RECORDS FOR THIS EXERCISE>
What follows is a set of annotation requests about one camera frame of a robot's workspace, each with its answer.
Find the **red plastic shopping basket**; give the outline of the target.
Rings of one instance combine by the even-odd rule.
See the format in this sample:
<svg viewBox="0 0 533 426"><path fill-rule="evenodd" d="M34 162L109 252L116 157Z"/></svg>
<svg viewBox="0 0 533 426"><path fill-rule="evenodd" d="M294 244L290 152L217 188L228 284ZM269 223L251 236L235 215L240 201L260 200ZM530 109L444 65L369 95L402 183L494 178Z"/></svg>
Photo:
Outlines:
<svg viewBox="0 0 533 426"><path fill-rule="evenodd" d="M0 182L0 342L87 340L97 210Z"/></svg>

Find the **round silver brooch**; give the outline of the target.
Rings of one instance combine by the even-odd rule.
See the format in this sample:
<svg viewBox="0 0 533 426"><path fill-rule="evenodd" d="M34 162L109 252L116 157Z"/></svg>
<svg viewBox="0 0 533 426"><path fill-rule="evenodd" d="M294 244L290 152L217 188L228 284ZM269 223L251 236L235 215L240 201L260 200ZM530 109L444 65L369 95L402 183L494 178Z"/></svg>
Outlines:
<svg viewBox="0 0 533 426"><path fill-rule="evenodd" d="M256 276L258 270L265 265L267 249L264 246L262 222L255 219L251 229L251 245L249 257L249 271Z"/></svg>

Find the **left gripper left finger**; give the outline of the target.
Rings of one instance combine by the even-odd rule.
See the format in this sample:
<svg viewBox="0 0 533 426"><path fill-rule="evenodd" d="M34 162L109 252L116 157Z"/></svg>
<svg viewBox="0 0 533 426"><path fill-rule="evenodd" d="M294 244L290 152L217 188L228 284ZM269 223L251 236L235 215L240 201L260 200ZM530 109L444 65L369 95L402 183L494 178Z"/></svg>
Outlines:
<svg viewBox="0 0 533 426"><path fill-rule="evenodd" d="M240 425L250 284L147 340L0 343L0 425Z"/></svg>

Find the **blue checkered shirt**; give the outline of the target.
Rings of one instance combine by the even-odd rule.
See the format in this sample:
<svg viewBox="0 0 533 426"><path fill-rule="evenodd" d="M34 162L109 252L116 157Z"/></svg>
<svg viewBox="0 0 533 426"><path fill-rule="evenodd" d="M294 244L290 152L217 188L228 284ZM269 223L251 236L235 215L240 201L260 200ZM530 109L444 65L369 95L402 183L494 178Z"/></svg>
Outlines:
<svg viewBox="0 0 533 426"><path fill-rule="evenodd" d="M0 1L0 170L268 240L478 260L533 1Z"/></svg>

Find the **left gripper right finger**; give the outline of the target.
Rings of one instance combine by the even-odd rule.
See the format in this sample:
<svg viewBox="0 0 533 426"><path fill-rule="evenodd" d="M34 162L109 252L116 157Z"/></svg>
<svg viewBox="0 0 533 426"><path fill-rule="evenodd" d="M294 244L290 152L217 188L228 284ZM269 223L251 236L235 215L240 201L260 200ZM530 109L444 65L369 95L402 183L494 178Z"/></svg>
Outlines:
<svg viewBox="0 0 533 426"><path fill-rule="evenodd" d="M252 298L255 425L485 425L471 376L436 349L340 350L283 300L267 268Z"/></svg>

PROMPT> Would you please copy the material above exactly, with nothing left out?

SOLUTION>
What follows is a set of annotation requests about one camera frame of a robot's workspace, each with its answer.
Find the **red plastic shopping basket**; give the outline of the target.
Rings of one instance combine by the even-odd rule.
See the format in this sample:
<svg viewBox="0 0 533 426"><path fill-rule="evenodd" d="M34 162L109 252L116 157Z"/></svg>
<svg viewBox="0 0 533 426"><path fill-rule="evenodd" d="M294 244L290 152L217 188L228 284ZM269 223L251 236L235 215L240 201L260 200ZM530 109L444 65L369 95L402 183L494 178Z"/></svg>
Photo:
Outlines:
<svg viewBox="0 0 533 426"><path fill-rule="evenodd" d="M0 182L0 342L87 340L97 210Z"/></svg>

Find the **round silver brooch**; give the outline of the target.
Rings of one instance combine by the even-odd rule.
See the format in this sample:
<svg viewBox="0 0 533 426"><path fill-rule="evenodd" d="M34 162L109 252L116 157Z"/></svg>
<svg viewBox="0 0 533 426"><path fill-rule="evenodd" d="M294 244L290 152L217 188L228 284ZM269 223L251 236L235 215L240 201L260 200ZM530 109L444 65L369 95L402 183L494 178Z"/></svg>
Outlines:
<svg viewBox="0 0 533 426"><path fill-rule="evenodd" d="M256 276L258 270L265 265L267 249L264 246L262 222L255 219L251 229L251 245L249 257L249 271Z"/></svg>

Find the **left gripper left finger**; give the outline of the target.
Rings of one instance combine by the even-odd rule.
See the format in this sample:
<svg viewBox="0 0 533 426"><path fill-rule="evenodd" d="M34 162L109 252L116 157Z"/></svg>
<svg viewBox="0 0 533 426"><path fill-rule="evenodd" d="M294 244L290 152L217 188L228 284ZM269 223L251 236L235 215L240 201L260 200ZM530 109L444 65L369 95L402 183L494 178Z"/></svg>
Outlines:
<svg viewBox="0 0 533 426"><path fill-rule="evenodd" d="M240 425L250 284L147 340L0 343L0 425Z"/></svg>

Find the **blue checkered shirt**; give the outline of the target.
Rings of one instance combine by the even-odd rule.
See the format in this sample:
<svg viewBox="0 0 533 426"><path fill-rule="evenodd" d="M34 162L109 252L116 157Z"/></svg>
<svg viewBox="0 0 533 426"><path fill-rule="evenodd" d="M294 244L290 152L217 188L228 284ZM269 223L251 236L235 215L240 201L260 200ZM530 109L444 65L369 95L402 183L494 178Z"/></svg>
Outlines:
<svg viewBox="0 0 533 426"><path fill-rule="evenodd" d="M0 1L0 170L268 240L478 260L533 1Z"/></svg>

Find the **left gripper right finger**; give the outline of the target.
Rings of one instance combine by the even-odd rule.
See the format in this sample:
<svg viewBox="0 0 533 426"><path fill-rule="evenodd" d="M34 162L109 252L116 157Z"/></svg>
<svg viewBox="0 0 533 426"><path fill-rule="evenodd" d="M294 244L290 152L217 188L228 284ZM269 223L251 236L235 215L240 201L260 200ZM530 109L444 65L369 95L402 183L494 178Z"/></svg>
Outlines:
<svg viewBox="0 0 533 426"><path fill-rule="evenodd" d="M252 298L255 425L485 425L471 376L436 349L340 350L283 300L267 268Z"/></svg>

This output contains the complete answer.